More research is clearly needed on the biological and biophysical effects of near-field exposure. A better-defined threshold for hazard might even lead to relaxed exposure limits for handsets. Most current research is going on outside the United States. Michael Repacholi, director of a project on health effects of electromagnetic fields at the World Health Organization in Geneva, estimates that there is about $100 million in ongoing research on possible health effects of mobile telephones, very little of which is being done within the United States.
But U.S. industry and government have not given up. In June 2000, the Cellular Telephone Industry Association (CTIA) and the U. S. Food and Drug Administration announced an agreement, under which the CTIA would fund a $1 million research program, with FDA input, on mobile phones and health. This funding is dwarfed by the huge costs of toxicology and epidemiology studies; it will pay for limited follow-up studies to address issues raised by the WTR program.

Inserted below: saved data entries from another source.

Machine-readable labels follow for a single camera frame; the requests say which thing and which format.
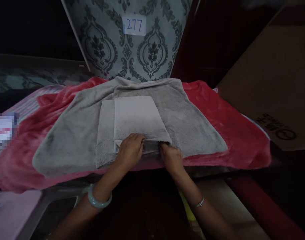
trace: wall
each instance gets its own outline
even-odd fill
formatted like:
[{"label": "wall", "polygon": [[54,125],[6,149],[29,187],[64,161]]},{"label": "wall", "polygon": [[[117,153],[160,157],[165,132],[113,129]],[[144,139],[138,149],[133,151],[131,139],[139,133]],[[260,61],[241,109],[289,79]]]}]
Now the wall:
[{"label": "wall", "polygon": [[75,84],[87,81],[88,71],[67,68],[10,68],[0,67],[0,93],[9,89],[33,88],[52,84],[64,85],[66,80]]},{"label": "wall", "polygon": [[[66,0],[91,71],[136,82],[170,77],[192,0]],[[146,36],[125,35],[122,15],[147,16]]]}]

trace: bracelet
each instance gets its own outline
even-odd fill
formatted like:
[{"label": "bracelet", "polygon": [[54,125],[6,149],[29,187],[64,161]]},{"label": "bracelet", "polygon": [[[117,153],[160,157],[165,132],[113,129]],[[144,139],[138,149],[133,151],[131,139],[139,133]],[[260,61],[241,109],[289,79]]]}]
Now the bracelet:
[{"label": "bracelet", "polygon": [[111,200],[112,200],[112,193],[111,193],[110,198],[109,198],[109,200],[107,202],[105,202],[105,203],[98,202],[95,199],[95,197],[93,196],[93,193],[92,193],[94,186],[95,185],[92,184],[90,186],[89,190],[88,190],[88,199],[89,199],[90,204],[92,206],[94,206],[95,208],[105,208],[105,207],[107,207],[110,204]]},{"label": "bracelet", "polygon": [[196,207],[202,207],[204,201],[205,201],[205,196],[203,196],[202,201],[201,201],[200,203],[198,203],[198,204],[196,205]]}]

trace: number 277
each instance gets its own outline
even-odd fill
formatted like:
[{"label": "number 277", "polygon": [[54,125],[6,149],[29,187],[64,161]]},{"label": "number 277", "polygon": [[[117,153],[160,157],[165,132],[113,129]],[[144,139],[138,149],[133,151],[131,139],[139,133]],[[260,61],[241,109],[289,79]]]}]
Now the number 277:
[{"label": "number 277", "polygon": [[[132,29],[132,27],[130,27],[130,25],[131,25],[130,19],[127,18],[127,20],[129,21],[129,25],[128,25],[128,28],[127,28],[127,29]],[[135,24],[134,24],[134,30],[136,30],[136,20],[135,20],[135,19],[132,19],[132,22],[133,22],[133,21],[135,22]],[[141,19],[137,19],[137,21],[140,21],[140,26],[139,26],[139,32],[140,32],[142,20],[141,20]]]}]

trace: red blanket
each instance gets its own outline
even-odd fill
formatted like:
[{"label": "red blanket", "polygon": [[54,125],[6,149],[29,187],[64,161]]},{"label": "red blanket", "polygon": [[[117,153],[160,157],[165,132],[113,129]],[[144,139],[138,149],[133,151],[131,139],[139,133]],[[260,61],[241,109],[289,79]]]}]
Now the red blanket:
[{"label": "red blanket", "polygon": [[[17,136],[0,154],[2,190],[21,193],[31,188],[44,189],[90,173],[102,174],[106,171],[100,169],[46,179],[32,166],[32,158],[38,146],[75,95],[81,90],[106,81],[95,77],[79,85],[69,86],[58,94],[46,94],[37,98],[41,107],[22,121]],[[270,164],[270,141],[259,128],[220,98],[206,83],[196,81],[182,85],[189,100],[200,109],[228,146],[225,152],[187,157],[184,159],[185,166],[208,165],[254,169]],[[147,161],[140,162],[132,170],[161,167],[163,165],[160,161]]]}]

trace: silver bracelet
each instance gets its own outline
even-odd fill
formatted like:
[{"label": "silver bracelet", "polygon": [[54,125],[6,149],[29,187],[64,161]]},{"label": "silver bracelet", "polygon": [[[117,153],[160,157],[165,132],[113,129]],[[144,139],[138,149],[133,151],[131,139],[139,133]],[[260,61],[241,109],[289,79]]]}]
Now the silver bracelet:
[{"label": "silver bracelet", "polygon": [[201,201],[200,203],[198,203],[198,204],[196,205],[196,207],[202,207],[204,201],[205,201],[205,196],[203,196],[202,201]]}]

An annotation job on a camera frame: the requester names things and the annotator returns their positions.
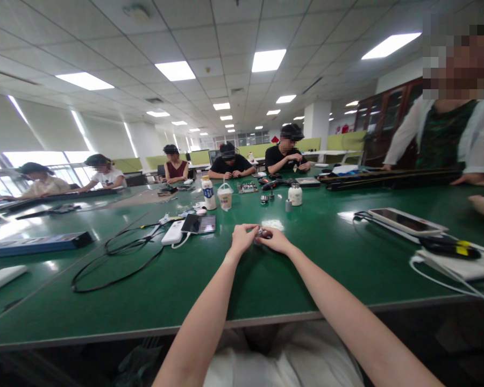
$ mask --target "black t-shirt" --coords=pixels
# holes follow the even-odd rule
[[[235,162],[232,166],[226,164],[222,157],[219,156],[213,162],[210,170],[216,173],[225,174],[226,172],[234,172],[236,170],[244,172],[246,169],[249,169],[251,167],[251,163],[249,163],[249,161],[247,161],[244,156],[237,154],[235,155]]]
[[[301,152],[299,150],[297,150],[296,148],[292,148],[291,150],[289,150],[287,152],[286,156],[288,156],[290,154],[295,154],[295,153],[301,154]],[[266,169],[269,168],[272,165],[275,165],[276,163],[279,163],[284,158],[285,158],[285,156],[283,156],[281,154],[280,149],[278,148],[278,145],[273,146],[271,148],[267,148],[267,150],[265,151],[265,167],[266,167]],[[280,170],[293,169],[294,166],[299,166],[300,164],[305,164],[306,162],[307,162],[307,160],[305,158],[303,158],[301,160],[301,162],[299,162],[297,160],[289,160],[285,163],[285,165]]]

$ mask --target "small white bottle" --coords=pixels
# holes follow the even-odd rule
[[[289,188],[289,200],[293,206],[299,206],[303,204],[303,190],[298,183],[292,183]]]
[[[201,182],[204,195],[204,203],[207,210],[214,210],[217,208],[217,203],[215,202],[215,195],[213,194],[213,184],[210,181],[210,176],[203,176],[203,181]]]

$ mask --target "ceiling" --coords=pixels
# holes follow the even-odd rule
[[[422,38],[394,54],[360,58],[393,34],[420,32],[429,13],[479,9],[471,0],[136,0],[148,22],[127,16],[123,0],[0,0],[0,94],[127,122],[189,133],[281,127],[308,104],[344,105],[375,94],[378,77],[422,56]],[[277,71],[251,73],[255,51],[287,49]],[[186,60],[197,79],[170,82],[155,63]],[[115,86],[87,91],[56,78],[86,71]],[[302,94],[317,79],[322,79]],[[297,94],[287,104],[282,95]],[[161,98],[152,105],[147,98]],[[215,111],[213,103],[230,102]],[[170,117],[145,112],[157,108]],[[281,109],[277,116],[268,110]],[[233,115],[233,121],[219,116]],[[187,126],[174,126],[183,120]]]

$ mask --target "circuit board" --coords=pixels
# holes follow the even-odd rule
[[[254,182],[237,183],[237,191],[239,194],[250,194],[258,192],[258,186]]]

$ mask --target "white pants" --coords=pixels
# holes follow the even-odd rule
[[[356,360],[325,321],[280,327],[271,352],[251,352],[238,329],[223,332],[204,386],[364,387]]]

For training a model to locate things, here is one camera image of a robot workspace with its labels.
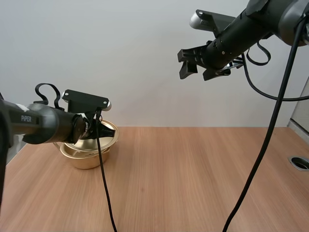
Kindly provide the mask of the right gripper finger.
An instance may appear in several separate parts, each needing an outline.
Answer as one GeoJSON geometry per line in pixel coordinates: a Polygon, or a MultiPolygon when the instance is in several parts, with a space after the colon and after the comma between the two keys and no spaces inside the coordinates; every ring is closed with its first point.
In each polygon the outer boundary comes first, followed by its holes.
{"type": "Polygon", "coordinates": [[[211,80],[216,77],[221,76],[229,76],[229,69],[227,70],[212,70],[212,69],[206,69],[203,73],[204,81],[211,80]]]}
{"type": "Polygon", "coordinates": [[[189,61],[184,61],[179,71],[180,78],[185,79],[195,73],[197,73],[197,65],[190,63],[189,61]]]}

Whatever the outcome of the latest generation of studies, debate over the health effects of mobile phones will continue. Mobile phones will join other forms of electrical technology, such as police radar sets, computer display terminals, and power lines, that have triggered public fears because of their electromagnetic fields. Such issues are very difficult and time-consuming to resolve. How to respond appropriately to public fears, identifying any real hazard while avoiding unproductive controversy, is not a purely scientific matter but a question with deep social aspects.
In a bid to stay ahead of the public debate CTIA recently revealed that by the end of 2000 its members would begin including SAR information with new models of phones. The data and some explanatory language will appear as a pamphlet inside boxes of new phones, a CTIA spokesperson told IEEE Spectrum. SAR data is already available at an FCC website [www.fcc.gov/oet/rfsafety], but that site is very difficult to navigate. Even if the CTIA initiative makes SAR data more easily accessible, it is is unclear how consumers can make use of the data.
Meanwhile, a mobile phone user with health concerns has simple remedies: use an external earpiece that keeps the phone away from the head, decrease phone use, or avoid using the phones in areas where the signal is poor–a weak signal from the base station causes modern handsets to increase their broadcast power. Neither of us would recommend such measures on health grounds, but people can decide for themselves whether to take such precautions.